Your goal
From the entries below, print exactly the span beginning with the line holding "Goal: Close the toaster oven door" and ending with the line holding "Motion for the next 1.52", endpoints included, and skip any pictures.

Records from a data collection
══════════

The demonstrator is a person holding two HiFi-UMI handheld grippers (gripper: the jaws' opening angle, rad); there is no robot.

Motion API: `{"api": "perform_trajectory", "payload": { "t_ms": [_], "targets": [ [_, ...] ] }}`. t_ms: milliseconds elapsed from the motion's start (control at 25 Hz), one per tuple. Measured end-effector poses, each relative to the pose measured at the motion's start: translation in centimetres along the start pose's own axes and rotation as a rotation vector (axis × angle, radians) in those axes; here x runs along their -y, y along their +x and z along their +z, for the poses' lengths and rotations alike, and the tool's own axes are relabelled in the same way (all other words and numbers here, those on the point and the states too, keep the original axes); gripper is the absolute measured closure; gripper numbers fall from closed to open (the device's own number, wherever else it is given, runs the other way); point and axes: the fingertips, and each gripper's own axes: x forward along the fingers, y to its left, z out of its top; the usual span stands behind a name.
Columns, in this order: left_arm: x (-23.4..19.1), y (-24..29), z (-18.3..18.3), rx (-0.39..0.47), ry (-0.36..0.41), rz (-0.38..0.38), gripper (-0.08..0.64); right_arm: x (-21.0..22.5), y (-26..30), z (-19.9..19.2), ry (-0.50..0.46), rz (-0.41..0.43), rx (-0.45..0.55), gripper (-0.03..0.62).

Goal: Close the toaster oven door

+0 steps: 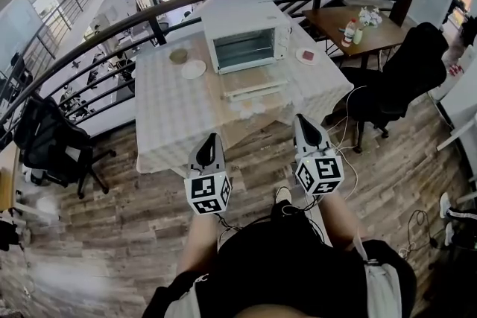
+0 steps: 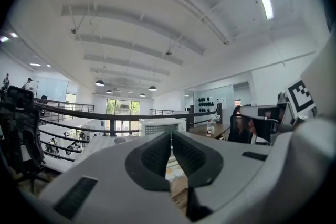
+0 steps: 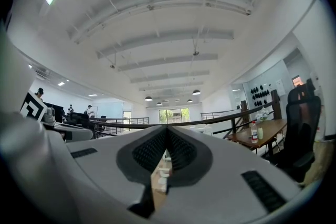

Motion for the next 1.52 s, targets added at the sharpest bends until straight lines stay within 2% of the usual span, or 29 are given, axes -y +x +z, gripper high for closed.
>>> {"api": "perform_trajectory", "payload": {
  "t_ms": [360, 840, 1120, 1280, 1520],
  "targets": [
    [0.1, 9.2, 0.7, -0.013, 0.021, 0.020, 0.540, 5.6, 7.7, -1.1, 0.024, 0.022, -0.008, 0.600],
    [0.4, 20.4, 1.0, -0.054, 0.008, 0.116, 0.540, 12.0, 18.8, -2.0, 0.024, 0.145, -0.040, 0.600],
    [-0.2, 24.2, -0.5, -0.095, -0.006, 0.192, 0.540, 14.2, 23.8, -3.4, 0.048, 0.219, -0.063, 0.600],
    [-0.3, 24.7, -1.8, -0.118, -0.023, 0.228, 0.540, 14.6, 25.2, -4.6, 0.054, 0.256, -0.081, 0.600],
    [-1.3, 24.6, -4.3, -0.184, -0.042, 0.249, 0.540, 14.0, 26.8, -6.1, 0.081, 0.267, -0.121, 0.600]
  ]
}}
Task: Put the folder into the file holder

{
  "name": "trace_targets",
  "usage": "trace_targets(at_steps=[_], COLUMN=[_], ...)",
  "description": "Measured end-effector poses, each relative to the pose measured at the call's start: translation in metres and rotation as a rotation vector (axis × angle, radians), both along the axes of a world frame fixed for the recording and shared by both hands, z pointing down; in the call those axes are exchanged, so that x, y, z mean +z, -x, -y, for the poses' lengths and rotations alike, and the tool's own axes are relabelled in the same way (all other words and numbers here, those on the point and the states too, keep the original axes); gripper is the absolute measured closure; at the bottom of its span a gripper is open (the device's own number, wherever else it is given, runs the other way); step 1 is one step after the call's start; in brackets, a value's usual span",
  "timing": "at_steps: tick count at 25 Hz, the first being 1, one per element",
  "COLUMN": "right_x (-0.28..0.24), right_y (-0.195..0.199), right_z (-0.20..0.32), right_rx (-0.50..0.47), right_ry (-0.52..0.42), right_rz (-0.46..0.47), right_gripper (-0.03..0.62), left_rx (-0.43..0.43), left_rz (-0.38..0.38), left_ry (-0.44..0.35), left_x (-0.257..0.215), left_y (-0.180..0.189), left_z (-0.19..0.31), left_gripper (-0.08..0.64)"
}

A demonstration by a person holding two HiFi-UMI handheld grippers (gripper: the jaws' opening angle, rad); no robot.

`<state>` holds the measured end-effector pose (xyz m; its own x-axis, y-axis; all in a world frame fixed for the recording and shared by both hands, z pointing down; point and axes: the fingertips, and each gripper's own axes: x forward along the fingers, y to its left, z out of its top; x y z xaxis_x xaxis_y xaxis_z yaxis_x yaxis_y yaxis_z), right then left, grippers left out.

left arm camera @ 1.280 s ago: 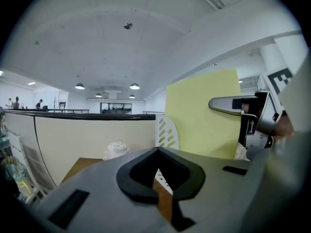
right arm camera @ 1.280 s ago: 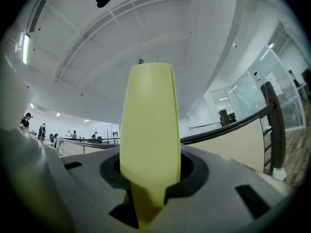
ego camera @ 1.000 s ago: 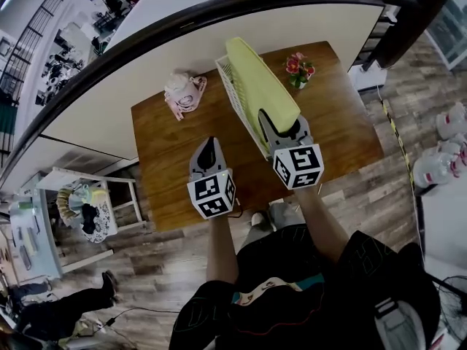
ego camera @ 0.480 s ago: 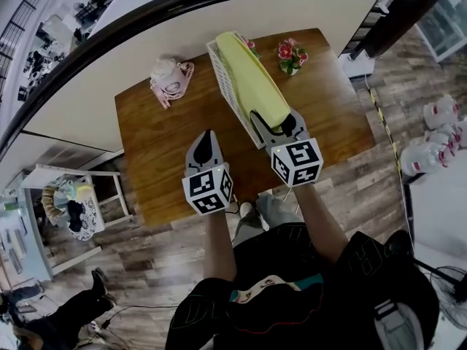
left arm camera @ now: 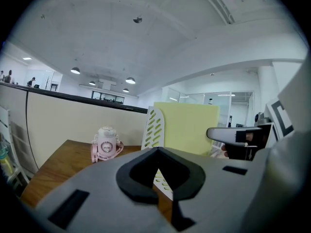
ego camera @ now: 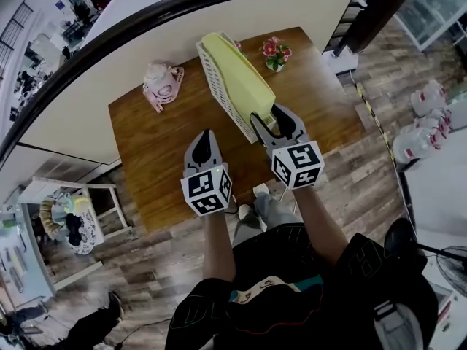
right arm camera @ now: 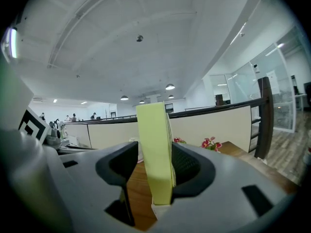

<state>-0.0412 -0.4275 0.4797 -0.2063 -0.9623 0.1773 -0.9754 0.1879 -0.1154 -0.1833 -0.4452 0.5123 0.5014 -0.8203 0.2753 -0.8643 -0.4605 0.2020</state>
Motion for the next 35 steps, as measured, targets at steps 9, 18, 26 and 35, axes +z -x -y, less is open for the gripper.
trace_targets(at_steps=[9,18,26,35], right_x=[-0.023,-0.029,-0.037,-0.053], right_y=[-0.030,-0.061,-0.082,-0.068], right_z=[-0.033,-0.042,-0.046,-0.036], right_rx=[0.100,0.125,0.131,0.064], right_ry=[-0.034,-0.005,-0.028,-0.104], right_rz=[-0.040,-0.056,-0.059,-0.078], right_gripper=[0.539,0.589,0.589,0.589], left_rx=[0.058,0.078,0.062,0.015], left_rz=[-0.038,-0.024,-0.007,-0.015], left_ry=[-0.044,-0.079,-0.119,-0.134], left_x=[-0.020,-0.037,-0.049,-0.053], left_y=[-0.023,-0.053,-0.068,-0.057], left_z=[-0.012,-0.015,-0.022,-0.017], left_gripper=[0.566,0.566,0.566,0.566])
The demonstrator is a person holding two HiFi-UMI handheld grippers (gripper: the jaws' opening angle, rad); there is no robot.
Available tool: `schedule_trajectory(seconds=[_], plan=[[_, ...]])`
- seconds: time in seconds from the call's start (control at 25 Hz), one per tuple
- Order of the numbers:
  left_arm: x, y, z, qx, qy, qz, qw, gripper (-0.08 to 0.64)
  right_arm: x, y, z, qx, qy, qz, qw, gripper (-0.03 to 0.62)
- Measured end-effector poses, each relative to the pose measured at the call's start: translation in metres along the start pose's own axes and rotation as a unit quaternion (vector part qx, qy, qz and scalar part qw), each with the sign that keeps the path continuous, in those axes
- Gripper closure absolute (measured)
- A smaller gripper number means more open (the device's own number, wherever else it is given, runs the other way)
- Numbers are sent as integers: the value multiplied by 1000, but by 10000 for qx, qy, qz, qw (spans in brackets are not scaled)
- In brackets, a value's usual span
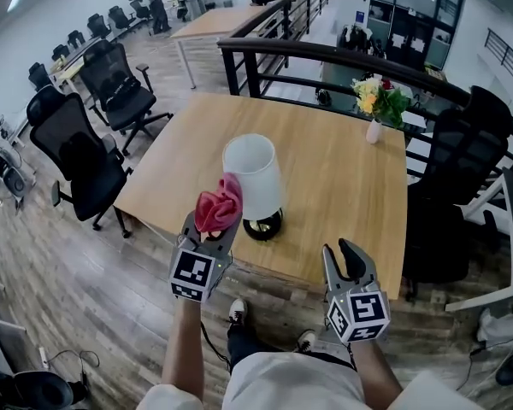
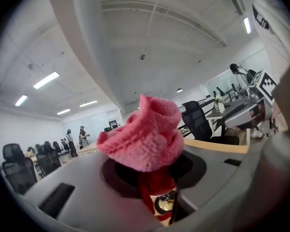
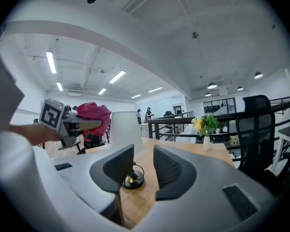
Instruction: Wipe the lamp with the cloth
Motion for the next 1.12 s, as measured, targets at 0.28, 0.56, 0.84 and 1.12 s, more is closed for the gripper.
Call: schedule_trajectory(seconds=[0.28, 0.56, 0.84, 1.12], plan=[[50, 3, 42, 27, -600, 1048, 9927, 397, 2, 5, 8, 462, -384, -23, 9982, 449], [40, 18, 51, -56, -1019, 1212, 9874, 397, 2, 6, 15, 740, -578, -106, 9955, 449], [4, 39, 59, -311, -1698, 1266, 9768, 397, 2, 14, 17, 784, -654, -62, 9948, 449], [-32, 57, 67, -562, -2264, 1104, 9661, 397, 0, 23, 19, 765, -710, -51, 9945, 449]])
Point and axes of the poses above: the fingertips, and each gripper's own axes: z forward along the fingers, y to its right, x out of its top, the point moved 9 cm from there along -z, backward along the fingers, and after that the axes turned 5 degrees about -x, right-handed, at the moved point
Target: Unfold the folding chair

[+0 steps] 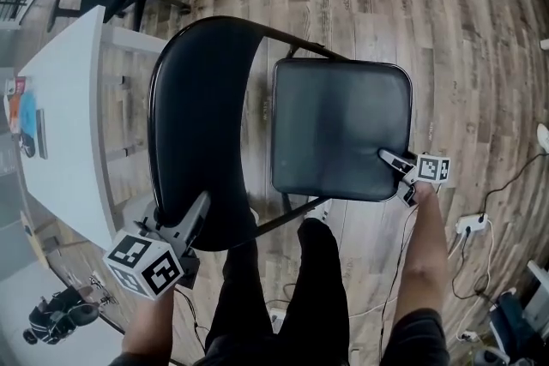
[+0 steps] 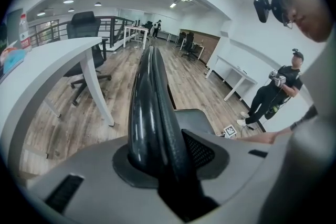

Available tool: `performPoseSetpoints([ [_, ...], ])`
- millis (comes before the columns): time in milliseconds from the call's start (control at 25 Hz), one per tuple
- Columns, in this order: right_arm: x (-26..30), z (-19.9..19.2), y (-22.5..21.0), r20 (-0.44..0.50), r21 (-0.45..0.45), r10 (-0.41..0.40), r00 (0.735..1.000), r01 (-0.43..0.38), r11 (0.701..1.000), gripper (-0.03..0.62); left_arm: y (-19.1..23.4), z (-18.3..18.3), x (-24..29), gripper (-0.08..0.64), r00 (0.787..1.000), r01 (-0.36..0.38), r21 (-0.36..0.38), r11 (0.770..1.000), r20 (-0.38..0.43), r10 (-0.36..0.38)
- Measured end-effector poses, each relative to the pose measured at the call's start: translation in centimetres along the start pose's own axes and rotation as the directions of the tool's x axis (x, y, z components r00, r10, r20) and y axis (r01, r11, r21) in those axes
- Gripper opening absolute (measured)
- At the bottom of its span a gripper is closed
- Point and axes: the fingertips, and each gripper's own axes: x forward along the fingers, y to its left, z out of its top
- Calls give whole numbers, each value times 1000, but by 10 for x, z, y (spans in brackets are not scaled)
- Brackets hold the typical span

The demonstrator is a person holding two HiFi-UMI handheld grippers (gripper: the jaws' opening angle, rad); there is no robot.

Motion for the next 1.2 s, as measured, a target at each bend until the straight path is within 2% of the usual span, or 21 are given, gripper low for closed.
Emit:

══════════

Task answer
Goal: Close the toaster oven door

+0 steps: 
+0 steps: 
+0 steps: 

Motion for the next 1.52 s, targets added at the sharpest bends until straight lines stay within 2% of the usual span, or 29 are given, axes -y +x +z, gripper high for closed.

Nothing remains to be added to the exercise.